• AIM OF THE TASK: Copy all records exactly; omit pictures.

Collected data:
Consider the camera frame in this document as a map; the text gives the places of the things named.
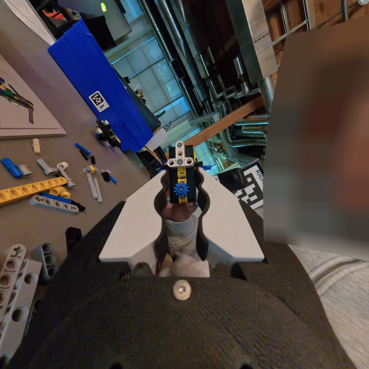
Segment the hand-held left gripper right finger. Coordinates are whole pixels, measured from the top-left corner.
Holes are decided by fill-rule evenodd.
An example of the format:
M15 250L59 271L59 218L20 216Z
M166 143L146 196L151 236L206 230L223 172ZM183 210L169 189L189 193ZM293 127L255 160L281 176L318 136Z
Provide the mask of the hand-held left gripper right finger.
M209 263L260 262L258 240L233 193L204 169L196 169L198 220L196 250Z

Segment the lego gear assembly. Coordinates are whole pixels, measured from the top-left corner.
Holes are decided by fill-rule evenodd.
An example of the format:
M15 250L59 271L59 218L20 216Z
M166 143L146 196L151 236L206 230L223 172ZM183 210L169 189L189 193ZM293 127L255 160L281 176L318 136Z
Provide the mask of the lego gear assembly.
M177 141L174 147L169 148L168 154L168 160L157 171L164 170L168 174L170 202L197 203L201 210L207 209L210 199L201 187L204 178L199 169L208 170L211 166L198 161L193 145L185 145L182 141Z

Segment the person's right forearm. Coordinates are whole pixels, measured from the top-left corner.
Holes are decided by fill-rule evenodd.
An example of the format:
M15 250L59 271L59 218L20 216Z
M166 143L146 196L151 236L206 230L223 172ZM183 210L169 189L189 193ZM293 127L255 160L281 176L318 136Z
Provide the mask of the person's right forearm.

• OUTPUT FOR THIS TASK:
Consider the camera frame in this document as a map; the text gives the places of the things named.
Segment the hand-held left gripper right finger. Coordinates are whole pixels, measured from the top-left corner.
Holes are decided by fill-rule evenodd.
An example of the format:
M15 250L59 271L59 218L20 216Z
M166 143L146 196L151 236L206 230L223 172ZM183 210L169 189L189 193ZM293 127L255 160L281 176L318 136Z
Provide the mask of the hand-held left gripper right finger.
M209 263L260 262L258 240L233 193L204 169L196 169L198 220L196 250Z

Segment the lego gear assembly. Coordinates are whole pixels, measured from the top-left corner.
Holes are decided by fill-rule evenodd.
An example of the format:
M15 250L59 271L59 218L20 216Z
M166 143L146 196L151 236L206 230L223 172ZM183 210L169 189L189 193ZM293 127L255 160L281 176L318 136Z
Provide the mask of the lego gear assembly.
M177 141L174 147L169 148L168 154L168 160L157 171L164 170L168 174L170 202L197 203L201 210L207 209L210 199L201 187L204 178L199 169L208 170L211 166L198 161L193 145L185 145L182 141Z

Segment the person's right forearm. Coordinates are whole pixels, measured from the top-left corner.
Holes are decided by fill-rule evenodd.
An example of the format:
M15 250L59 271L59 218L20 216Z
M166 143L146 196L151 236L206 230L223 172ZM183 210L169 189L189 193ZM293 127L255 160L281 176L318 136Z
Provide the mask of the person's right forearm.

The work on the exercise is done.